The results came in on the same day that a new Gallup poll said that half of all Americans – including the vice president – are in favor of legalizing same-sex marriage. Just not the Americans that live in North Carolina or any of the 28 other states that voted to outlaw gay marriage in their constitutions, then.

Dull but important:
A huge explosion hit vehicles accompanying United Nations cease-fire monitors in Syria this morning, according to witnesses.

The blast took place outside the southern city of Deraa, leaving truck windows shattered and several Syrian soldiers injured.
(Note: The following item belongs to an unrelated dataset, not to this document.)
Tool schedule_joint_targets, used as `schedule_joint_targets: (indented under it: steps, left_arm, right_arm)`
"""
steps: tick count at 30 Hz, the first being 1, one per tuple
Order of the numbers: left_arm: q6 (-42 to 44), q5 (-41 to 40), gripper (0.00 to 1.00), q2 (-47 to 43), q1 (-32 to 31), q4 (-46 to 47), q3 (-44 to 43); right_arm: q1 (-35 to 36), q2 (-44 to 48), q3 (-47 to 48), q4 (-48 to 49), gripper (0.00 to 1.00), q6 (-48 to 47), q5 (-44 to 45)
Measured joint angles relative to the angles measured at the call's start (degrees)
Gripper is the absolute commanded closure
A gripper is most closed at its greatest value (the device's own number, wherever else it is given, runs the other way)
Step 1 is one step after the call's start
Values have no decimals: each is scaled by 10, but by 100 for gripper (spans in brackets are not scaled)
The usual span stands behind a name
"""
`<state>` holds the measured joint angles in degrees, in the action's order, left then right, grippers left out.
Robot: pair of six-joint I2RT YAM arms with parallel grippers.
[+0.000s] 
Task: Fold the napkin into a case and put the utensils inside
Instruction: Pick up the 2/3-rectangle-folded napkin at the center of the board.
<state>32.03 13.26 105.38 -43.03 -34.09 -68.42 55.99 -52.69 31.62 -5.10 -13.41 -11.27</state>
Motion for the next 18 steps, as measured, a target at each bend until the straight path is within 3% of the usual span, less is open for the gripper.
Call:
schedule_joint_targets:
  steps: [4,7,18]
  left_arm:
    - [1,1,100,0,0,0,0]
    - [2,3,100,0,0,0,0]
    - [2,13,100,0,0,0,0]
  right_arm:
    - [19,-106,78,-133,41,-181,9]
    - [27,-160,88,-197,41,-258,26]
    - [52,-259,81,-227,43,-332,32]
The UN convoy was only 100 meters away at the time, but none of the monitors is reported hurt.

They are in Syria to oversee the joint UN-Arab League peace plan, the same that special envoy Kofi Annan yesterday described to the Security Council as the "last chance to avoid civil war."

Just because:
A high court in South Africa has ruled that the country must investigate charges of state torture in neighboring Zimbabwe.

The ruling relates to allegations that Zimbabwean officials subjected their political opponents' supporters to waterboarding, mock executions and electric shocks in the run-up to the 2008 elections.

South African prosecutors had refused to investigate, for "political considerations." But yesterday, a judge ruled that South Africa has a duty to probe alleged crimes against humanity – a decision that activists hope will discrouage new abuses by President Robert Mugabe's regime.

Strange but true:
Advertising 101, lesson the first: sex sells. Even bank accounts. 

That, we must assume, is the rationale behind this banking commercial from the Czech Republic, which compares opening a student account to… well, opening something else.

Kind of gives a whole new meaning to "dirty banking," doesn't it?